Quando eu estava prestes a desistir de viver eu finalmente a notei: a máquina de lanchinhos. O tempo todo ela estava lá, tímida, naquele cantinho, com as molas cheias de barrinhas de chocolate e saquinhos de amendoim, me chamando bem baixinho... Juliaaaaaaaaaaana.

Definitivamente eu estava perdidamente apaixonada por aquela brilhante criação humana (literalmente brilhante!). Revirei a bolsa, os bolsos, mas infelizmente éramos de classes sociais distintas e isso impediria nosso relacionamento feliz e duradouro. Claro que não foi suficiente para impedir os flertes. 


Boatos correm por aí de que quando eu estava quase me atracando com A Máquina fomos chamadas pelo médico. Amém! Eu não aguentaria aquele dia se ele terminasse com um coração partido.

Dentro do consultório, decepcionadas pela ausência de um médico gatinho, ficamos batendo papo (“você se intrometeu no meio da minha consulta como uma mamãe galinha”) com o médico que nos foi dado enquanto ele lavava o corte.

Ao fim da conversa fiada ele nos mandou esperar mais, até uma enfermeira poder fazer o curativo. Nesse ponto da noite estávamos contrariando a 4ª lei de Newton - saco vazio não para em pé - e resistindo apenas porque transgredir as regras tem consequências severas e temos que aceitá-las.

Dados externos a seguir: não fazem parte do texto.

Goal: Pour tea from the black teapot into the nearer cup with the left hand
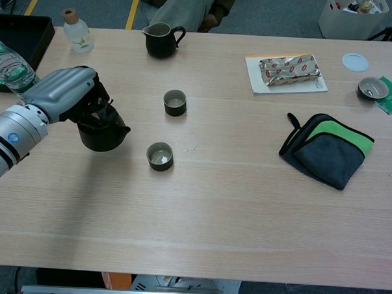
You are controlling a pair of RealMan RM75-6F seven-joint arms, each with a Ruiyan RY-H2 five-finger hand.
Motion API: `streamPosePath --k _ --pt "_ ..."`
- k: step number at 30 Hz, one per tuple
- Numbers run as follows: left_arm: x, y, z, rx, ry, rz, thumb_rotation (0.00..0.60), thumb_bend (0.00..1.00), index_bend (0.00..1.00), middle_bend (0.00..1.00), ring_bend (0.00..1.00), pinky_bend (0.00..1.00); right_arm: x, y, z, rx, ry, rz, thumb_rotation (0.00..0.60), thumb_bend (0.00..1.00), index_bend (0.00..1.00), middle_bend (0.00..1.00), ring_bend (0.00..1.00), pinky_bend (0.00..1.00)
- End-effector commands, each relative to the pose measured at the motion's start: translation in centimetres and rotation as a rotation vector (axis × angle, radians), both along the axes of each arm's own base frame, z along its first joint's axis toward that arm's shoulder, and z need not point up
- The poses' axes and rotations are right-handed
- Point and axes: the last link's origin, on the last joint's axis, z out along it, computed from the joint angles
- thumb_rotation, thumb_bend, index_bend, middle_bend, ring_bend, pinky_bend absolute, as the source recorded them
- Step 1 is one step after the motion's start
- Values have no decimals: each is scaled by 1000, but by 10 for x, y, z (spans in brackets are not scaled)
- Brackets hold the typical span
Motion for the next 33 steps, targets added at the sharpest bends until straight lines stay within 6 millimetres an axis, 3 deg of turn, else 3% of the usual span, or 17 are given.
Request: streamPosePath --k 1,15,33 --pt "4 -2 -5 -12 3 -17 545 361 961 1000 918 122 0 0 0 0 1 1 600 7 277 375 288 298" --pt "17 0 -26 -3 39 -103 577 361 961 1000 918 122 0 1 0 -2 2 -3 600 7 277 375 288 298" --pt "28 -4 -38 7 65 -162 597 361 961 1000 918 122 0 1 -1 -1 -1 -3 600 7 277 375 288 298"
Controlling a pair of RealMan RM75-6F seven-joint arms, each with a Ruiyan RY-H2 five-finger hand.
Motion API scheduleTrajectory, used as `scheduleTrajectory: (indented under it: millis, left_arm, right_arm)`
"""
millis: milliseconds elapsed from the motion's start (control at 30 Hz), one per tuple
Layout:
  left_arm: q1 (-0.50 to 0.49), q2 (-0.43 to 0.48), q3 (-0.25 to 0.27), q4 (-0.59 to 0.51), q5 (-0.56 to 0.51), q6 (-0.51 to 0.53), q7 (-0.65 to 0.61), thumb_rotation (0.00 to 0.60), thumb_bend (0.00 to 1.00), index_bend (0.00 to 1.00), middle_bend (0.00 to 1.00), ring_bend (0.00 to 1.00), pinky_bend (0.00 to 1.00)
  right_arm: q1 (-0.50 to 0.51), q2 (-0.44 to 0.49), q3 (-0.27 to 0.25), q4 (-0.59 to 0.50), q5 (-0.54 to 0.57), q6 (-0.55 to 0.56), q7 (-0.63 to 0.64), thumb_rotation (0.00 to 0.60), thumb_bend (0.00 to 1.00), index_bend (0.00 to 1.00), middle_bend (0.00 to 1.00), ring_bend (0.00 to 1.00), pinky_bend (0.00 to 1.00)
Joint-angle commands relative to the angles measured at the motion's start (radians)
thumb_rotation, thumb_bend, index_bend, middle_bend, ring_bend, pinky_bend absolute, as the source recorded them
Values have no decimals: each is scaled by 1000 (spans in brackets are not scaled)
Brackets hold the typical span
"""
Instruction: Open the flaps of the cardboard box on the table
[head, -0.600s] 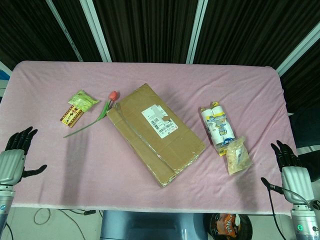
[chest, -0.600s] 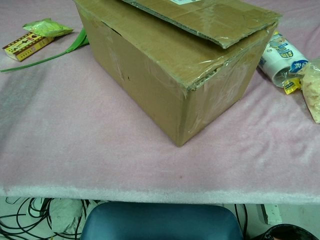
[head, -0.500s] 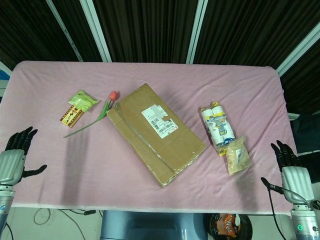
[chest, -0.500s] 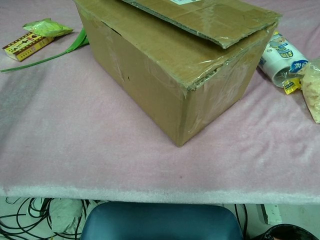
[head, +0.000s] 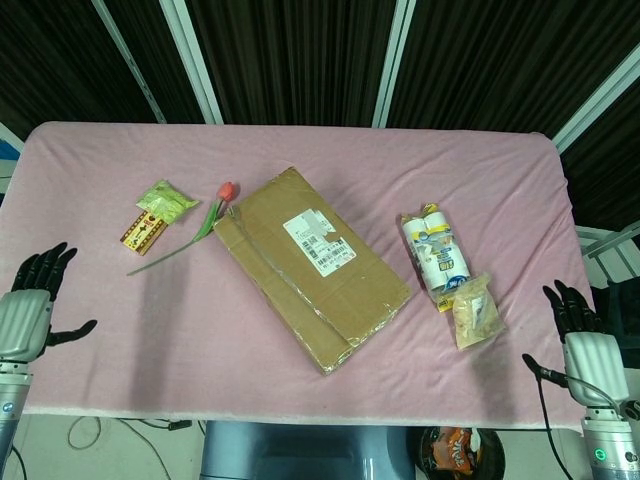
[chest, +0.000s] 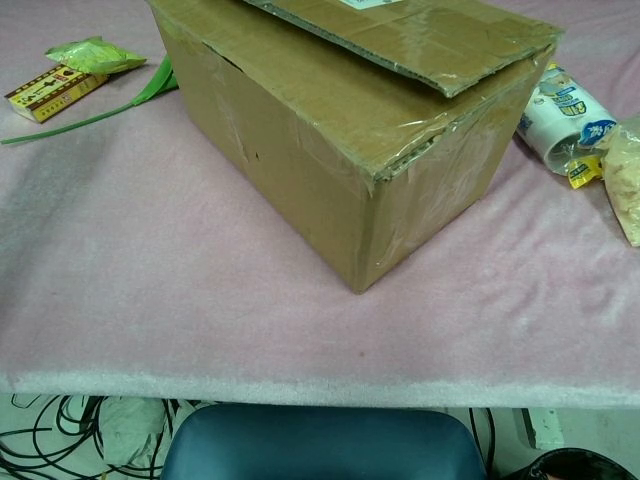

Resumindo o fim da história, depois de muito mais espera fomos levadas a uma salinha com uma enfermeira muito gentil e uma maca instável onde ela fez o curativo da criança de 21 anos que, por sinal, pediu um pirulito por bom comportamento e por só ter chorado um pouquinho. Não ganhou, é claro, porque fez o maior escândalo! Pra encerrar o dia - e chocar a sociedade e o irmão inútil da Carol - a enfermeira fez um enfaixe digno de uma torção ou, arrisco dizer, de uma fratura... [insira aqui vários óhs de admiração]


E foi assim que saímos do hospital em grande estilo para encarar os quatro quarteirões sinistramente escuros e vazios até o carro, os quais, evidentemente, eu não caminharia sozinha mais uma vez e não importa qual fosse o estado do pé da tal da Carol. Prendemos a respiração e enfim chegamos vigilantes ao lugar onde eu tinha estacionado.

Entramos no carro, dei partida, acelerei brutalmente, lembramos de soltar a respiração e caímos na risada. Que dia ridículo!

Cada uma foi pro seu lar quentinho comer, dormir e aos poucos esquecer dos detalhes irrelevantes daquele dia, afinal até que não tinha sido dos piores... Acontece que quando temos uma amiga de verdade nos acompanhando não existe situação pesada demais ou memorável de menos. 

Esse post é um oferecimento TEXTOS QUE EU PROMETO ESCREVER E QUE MESMO DEPOIS DE QUASE UM ANO SAEM. À você, Ana Carolina.